▶ **TASK INSTRUCTIONS**
Every line that contains the word "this" should be copied from the records below.

▶ **MATERIALS PROVIDED**
- - - -

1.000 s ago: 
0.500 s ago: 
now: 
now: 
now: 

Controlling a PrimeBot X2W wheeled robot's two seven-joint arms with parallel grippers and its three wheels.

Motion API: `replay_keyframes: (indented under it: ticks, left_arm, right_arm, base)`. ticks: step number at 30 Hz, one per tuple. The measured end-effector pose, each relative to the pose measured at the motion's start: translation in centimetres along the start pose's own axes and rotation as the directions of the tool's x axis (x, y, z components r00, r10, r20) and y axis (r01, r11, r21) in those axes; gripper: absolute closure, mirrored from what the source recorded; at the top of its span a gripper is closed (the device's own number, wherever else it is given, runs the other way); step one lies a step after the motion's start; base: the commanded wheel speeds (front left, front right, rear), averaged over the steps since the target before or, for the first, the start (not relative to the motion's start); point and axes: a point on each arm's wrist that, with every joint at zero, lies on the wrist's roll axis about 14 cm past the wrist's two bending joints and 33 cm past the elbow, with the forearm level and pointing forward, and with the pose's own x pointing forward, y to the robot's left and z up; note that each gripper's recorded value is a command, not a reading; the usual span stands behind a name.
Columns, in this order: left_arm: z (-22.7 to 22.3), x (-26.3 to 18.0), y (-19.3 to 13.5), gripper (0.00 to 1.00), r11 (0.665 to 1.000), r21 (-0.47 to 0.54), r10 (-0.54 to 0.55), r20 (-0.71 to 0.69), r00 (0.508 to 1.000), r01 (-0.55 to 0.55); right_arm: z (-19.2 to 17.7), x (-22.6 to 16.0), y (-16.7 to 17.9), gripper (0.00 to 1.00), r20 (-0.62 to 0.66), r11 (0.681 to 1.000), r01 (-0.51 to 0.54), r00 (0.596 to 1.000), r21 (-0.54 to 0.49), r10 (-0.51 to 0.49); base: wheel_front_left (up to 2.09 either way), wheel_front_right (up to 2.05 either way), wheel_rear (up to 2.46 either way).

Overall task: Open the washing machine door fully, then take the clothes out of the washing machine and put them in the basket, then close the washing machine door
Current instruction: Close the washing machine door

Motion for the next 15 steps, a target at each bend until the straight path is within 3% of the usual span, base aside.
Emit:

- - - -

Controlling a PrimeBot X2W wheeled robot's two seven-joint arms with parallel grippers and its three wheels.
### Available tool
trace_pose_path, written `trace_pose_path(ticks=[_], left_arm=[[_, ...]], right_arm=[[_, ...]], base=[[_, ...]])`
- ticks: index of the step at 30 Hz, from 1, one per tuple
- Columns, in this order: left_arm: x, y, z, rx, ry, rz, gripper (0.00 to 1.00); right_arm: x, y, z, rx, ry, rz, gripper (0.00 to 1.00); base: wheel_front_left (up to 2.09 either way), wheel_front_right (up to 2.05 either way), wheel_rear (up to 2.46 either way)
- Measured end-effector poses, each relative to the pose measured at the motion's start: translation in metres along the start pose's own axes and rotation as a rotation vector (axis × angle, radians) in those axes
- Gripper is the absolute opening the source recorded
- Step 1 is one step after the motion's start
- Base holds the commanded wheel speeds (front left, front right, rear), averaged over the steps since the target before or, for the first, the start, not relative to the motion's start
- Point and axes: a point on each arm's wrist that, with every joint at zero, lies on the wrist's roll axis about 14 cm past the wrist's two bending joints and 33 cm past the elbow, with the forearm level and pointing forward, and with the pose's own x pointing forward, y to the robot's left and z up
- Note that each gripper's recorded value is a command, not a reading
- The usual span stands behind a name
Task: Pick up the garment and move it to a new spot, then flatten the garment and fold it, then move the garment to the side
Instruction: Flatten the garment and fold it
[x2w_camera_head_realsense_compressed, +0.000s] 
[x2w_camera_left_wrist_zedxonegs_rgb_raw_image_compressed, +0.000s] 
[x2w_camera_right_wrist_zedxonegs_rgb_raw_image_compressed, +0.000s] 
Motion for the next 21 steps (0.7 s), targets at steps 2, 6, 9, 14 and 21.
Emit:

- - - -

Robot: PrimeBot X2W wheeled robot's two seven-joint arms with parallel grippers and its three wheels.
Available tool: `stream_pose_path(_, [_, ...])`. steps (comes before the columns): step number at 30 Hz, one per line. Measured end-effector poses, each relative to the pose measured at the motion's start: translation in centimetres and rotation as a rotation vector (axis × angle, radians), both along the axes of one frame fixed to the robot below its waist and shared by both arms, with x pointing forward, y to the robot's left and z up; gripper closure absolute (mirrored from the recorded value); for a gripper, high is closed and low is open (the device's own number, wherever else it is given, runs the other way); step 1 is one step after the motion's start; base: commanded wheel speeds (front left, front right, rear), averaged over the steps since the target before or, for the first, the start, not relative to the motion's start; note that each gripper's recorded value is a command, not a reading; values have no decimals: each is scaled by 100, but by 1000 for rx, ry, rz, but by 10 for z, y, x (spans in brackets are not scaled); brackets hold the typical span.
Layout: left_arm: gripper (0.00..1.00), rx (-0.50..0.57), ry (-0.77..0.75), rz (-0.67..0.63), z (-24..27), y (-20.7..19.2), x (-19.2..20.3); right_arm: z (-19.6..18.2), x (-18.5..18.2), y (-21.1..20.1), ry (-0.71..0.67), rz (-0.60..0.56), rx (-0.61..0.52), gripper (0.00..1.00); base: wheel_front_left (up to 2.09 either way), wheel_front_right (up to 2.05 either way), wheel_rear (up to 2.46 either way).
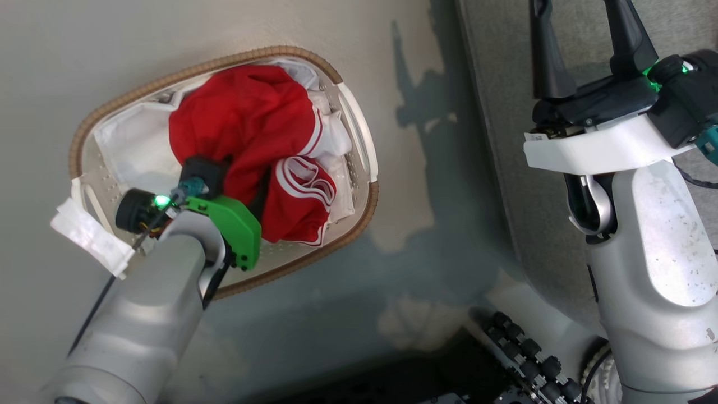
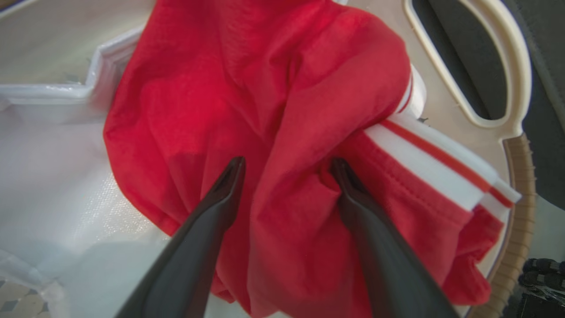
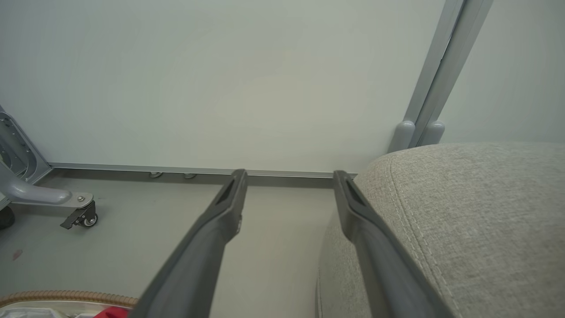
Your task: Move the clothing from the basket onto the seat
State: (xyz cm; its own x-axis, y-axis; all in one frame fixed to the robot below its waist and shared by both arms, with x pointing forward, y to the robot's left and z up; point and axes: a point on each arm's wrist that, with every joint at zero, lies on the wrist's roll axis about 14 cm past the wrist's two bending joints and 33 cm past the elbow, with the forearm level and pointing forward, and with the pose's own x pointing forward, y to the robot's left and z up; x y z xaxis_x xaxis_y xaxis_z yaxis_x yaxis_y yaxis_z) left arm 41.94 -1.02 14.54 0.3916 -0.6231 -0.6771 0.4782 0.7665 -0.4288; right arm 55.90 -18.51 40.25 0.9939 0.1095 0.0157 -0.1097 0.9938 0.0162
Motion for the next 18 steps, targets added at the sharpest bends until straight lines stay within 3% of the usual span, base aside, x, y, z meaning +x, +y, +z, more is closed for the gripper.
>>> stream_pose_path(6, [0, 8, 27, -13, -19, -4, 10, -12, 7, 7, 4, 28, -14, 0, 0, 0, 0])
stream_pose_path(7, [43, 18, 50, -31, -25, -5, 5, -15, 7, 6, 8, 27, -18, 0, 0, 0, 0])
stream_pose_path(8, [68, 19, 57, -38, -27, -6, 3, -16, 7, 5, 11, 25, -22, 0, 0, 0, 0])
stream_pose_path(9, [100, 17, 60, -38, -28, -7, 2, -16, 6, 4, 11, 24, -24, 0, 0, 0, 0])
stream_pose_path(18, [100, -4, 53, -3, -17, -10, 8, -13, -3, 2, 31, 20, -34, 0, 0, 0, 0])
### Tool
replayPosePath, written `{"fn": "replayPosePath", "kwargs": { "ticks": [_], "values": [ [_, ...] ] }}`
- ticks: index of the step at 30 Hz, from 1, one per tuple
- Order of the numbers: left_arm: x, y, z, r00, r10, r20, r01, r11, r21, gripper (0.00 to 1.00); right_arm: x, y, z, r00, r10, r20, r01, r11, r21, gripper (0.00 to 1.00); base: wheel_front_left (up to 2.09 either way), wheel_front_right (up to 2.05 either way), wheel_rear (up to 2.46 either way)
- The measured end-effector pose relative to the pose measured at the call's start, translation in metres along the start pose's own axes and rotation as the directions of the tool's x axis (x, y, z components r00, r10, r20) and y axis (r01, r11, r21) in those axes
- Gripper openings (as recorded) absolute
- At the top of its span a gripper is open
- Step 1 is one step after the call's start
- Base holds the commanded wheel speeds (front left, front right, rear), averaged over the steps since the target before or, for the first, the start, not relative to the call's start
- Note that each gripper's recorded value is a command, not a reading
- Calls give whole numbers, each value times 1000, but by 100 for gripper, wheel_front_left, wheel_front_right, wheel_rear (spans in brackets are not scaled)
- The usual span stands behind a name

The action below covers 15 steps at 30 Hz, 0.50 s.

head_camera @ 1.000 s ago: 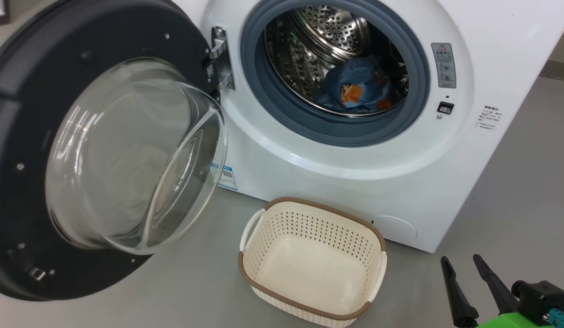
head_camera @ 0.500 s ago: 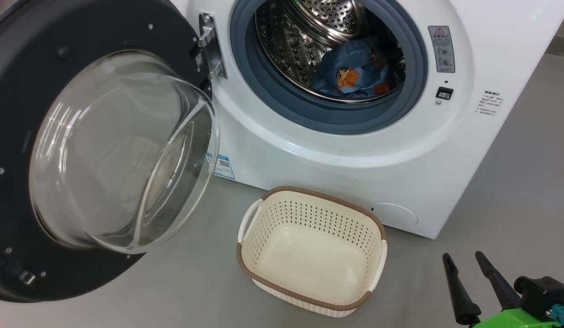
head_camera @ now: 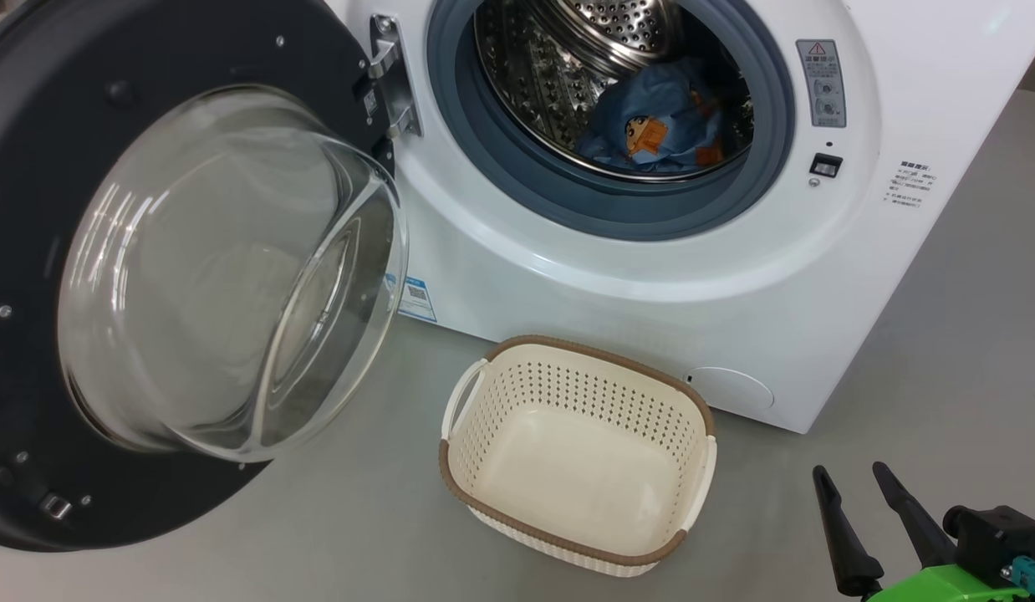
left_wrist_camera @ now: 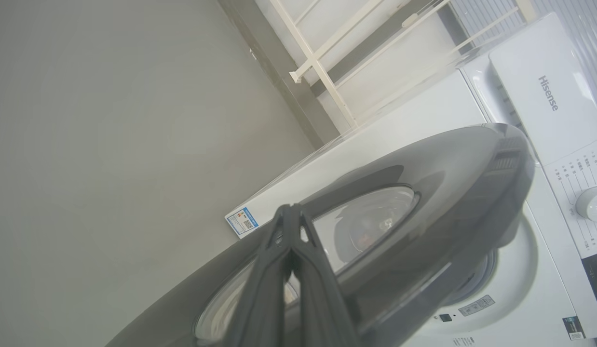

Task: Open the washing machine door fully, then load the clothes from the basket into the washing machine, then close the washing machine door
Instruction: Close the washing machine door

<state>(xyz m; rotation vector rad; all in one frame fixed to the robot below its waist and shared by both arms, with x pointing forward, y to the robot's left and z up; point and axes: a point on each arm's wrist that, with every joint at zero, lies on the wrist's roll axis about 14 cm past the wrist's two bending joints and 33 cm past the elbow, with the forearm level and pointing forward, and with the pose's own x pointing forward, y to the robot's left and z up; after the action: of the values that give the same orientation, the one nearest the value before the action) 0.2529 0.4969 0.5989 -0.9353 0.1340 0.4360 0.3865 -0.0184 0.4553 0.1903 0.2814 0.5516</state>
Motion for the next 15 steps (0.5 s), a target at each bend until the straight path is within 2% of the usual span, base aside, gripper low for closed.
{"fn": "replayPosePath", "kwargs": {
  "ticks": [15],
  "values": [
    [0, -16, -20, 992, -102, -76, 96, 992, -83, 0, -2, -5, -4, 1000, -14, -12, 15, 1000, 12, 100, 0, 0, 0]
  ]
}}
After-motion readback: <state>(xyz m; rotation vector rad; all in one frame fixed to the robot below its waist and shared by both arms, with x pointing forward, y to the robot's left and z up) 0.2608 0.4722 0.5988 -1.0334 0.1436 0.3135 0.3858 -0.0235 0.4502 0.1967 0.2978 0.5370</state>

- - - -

▶ **SOLUTION BELOW**
Columns, in this order: left_arm: z (-22.7 to 22.3), x (-26.3 to 18.0), y (-19.3 to 13.5), gripper (0.00 to 1.00), r11 (0.665 to 1.000), r21 (-0.47 to 0.54), r10 (-0.54 to 0.55), r20 (-0.71 to 0.69), r00 (0.508 to 1.000), r01 (-0.55 to 0.55); right_arm: z (-19.2 to 17.7), x (-22.6 to 16.0), y (-16.7 to 17.9), gripper (0.00 to 1.00), r20 (-0.62 to 0.66), r11 (0.681 to 1.000), r01 (-0.51 to 0.54), r00 (0.596 to 1.000), r21 (-0.54 to 0.49), r10 (-0.51 to 0.49); base: wheel_front_left (up to 2.09 either way), wheel_front_right (up to 2.05 either way), wheel_rear (up to 2.46 either way).
- Columns, in this order: left_arm: x, y, z, rx, ry, rz, gripper (0.00 to 1.00); right_arm: x, y, z, rx, ry, rz, gripper (0.00 to 1.00); base: wheel_front_left (up to 2.09 either way), wheel_front_right (up to 2.05 either way), wheel_rear (up to 2.46 either way)

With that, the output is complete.